◆ Directions for this task
Give the data again exactly as it appears, excluding any pictures.

•••

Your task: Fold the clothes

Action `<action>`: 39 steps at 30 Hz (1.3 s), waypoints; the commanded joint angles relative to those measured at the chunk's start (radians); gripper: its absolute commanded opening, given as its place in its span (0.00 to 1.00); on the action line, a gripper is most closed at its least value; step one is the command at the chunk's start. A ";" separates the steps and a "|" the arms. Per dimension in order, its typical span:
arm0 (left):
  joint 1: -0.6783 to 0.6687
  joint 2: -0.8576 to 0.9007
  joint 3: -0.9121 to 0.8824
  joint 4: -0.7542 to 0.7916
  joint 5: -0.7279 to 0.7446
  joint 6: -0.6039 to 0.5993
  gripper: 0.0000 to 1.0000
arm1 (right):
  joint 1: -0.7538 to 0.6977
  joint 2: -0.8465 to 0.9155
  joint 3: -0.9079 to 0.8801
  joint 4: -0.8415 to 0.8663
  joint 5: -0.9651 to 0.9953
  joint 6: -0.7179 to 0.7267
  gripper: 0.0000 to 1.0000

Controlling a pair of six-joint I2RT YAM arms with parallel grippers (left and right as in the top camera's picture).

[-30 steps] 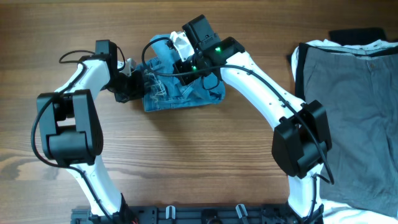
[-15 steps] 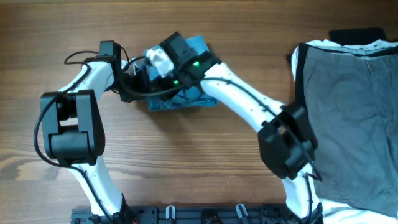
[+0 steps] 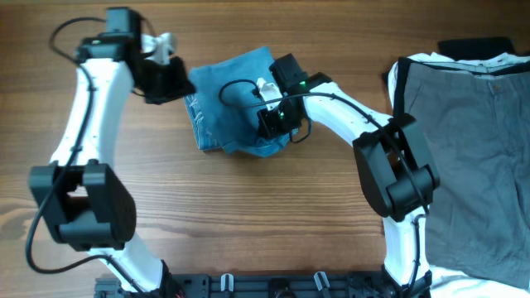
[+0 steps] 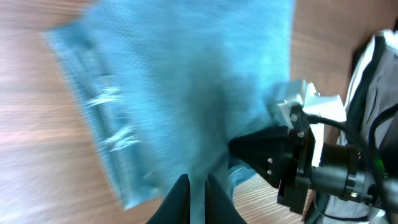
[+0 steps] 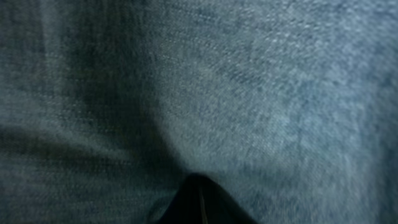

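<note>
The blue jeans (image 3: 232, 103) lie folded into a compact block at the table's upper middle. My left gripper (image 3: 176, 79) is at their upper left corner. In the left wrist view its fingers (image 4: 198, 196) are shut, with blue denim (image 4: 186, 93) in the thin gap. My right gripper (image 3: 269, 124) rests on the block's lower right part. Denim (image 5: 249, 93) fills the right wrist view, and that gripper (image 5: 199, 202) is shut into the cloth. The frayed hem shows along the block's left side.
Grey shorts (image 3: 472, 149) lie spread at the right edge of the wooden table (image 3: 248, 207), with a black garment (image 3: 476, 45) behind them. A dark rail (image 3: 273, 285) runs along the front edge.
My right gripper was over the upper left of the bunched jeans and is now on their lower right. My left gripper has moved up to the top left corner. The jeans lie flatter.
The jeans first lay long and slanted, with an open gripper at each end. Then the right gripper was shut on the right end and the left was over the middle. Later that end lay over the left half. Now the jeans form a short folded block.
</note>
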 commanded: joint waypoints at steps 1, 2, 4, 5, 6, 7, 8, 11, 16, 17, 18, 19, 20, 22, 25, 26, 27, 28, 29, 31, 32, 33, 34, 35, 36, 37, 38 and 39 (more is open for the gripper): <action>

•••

◆ Answer to the problem
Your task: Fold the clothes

Action `<action>`: 39 steps at 30 Hz (1.3 s), waypoints; the commanded joint angles relative to those measured at the chunk's start (radians); gripper: its absolute commanded opening, given as its place in its span (0.00 to 1.00); on the action line, a gripper is most closed at its least value; step one is the command at the chunk's start. A ";" separates the steps and a "|" the arms. Per dimension in order, its typical span:
arm0 (left):
  joint 1: -0.6783 to 0.6687
  joint 2: -0.8576 to 0.9007
  joint 3: -0.9121 to 0.8824
  joint 4: -0.7542 to 0.7916
  joint 5: -0.7279 to 0.7446
  joint 6: -0.6039 to 0.5993
  gripper: 0.0000 to 1.0000
arm1 (right):
  joint 1: -0.7538 to 0.6977
  joint 2: -0.8465 to 0.9155
  joint 3: -0.9079 to 0.8801
  joint 4: -0.8415 to 0.8663
  joint 5: -0.9651 to 0.9953
  joint 6: -0.7179 to 0.7267
  gripper: 0.0000 to 1.0000

Controlling a pair of six-joint I2RT YAM arms with parallel grippers (left and right as in the top camera's picture).

[-30 steps] 
[-15 steps] 
[+0 steps] 
[+0 steps] 
[+0 steps] 

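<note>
The blue jeans (image 3: 232, 103) lie folded into a compact block at the table's upper middle. My left gripper (image 3: 176, 79) is at their upper left corner. In the left wrist view its fingers (image 4: 198, 196) are shut, with blue denim (image 4: 186, 93) in the thin gap. My right gripper (image 3: 269, 124) rests on the block's lower right part. Denim (image 5: 249, 93) fills the right wrist view, and that gripper (image 5: 199, 202) is shut into the cloth. The frayed hem shows along the block's left side.
Grey shorts (image 3: 472, 149) lie spread at the right edge of the wooden table (image 3: 248, 207), with a black garment (image 3: 476, 45) behind them. A dark rail (image 3: 273, 285) runs along the front edge.
My right gripper was over the upper left of the bunched jeans and is now on their lower right. My left gripper has moved up to the top left corner. The jeans lie flatter.
The jeans first lay long and slanted, with an open gripper at each end. Then the right gripper was shut on the right end and the left was over the middle. Later that end lay over the left half. Now the jeans form a short folded block.
</note>
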 commanded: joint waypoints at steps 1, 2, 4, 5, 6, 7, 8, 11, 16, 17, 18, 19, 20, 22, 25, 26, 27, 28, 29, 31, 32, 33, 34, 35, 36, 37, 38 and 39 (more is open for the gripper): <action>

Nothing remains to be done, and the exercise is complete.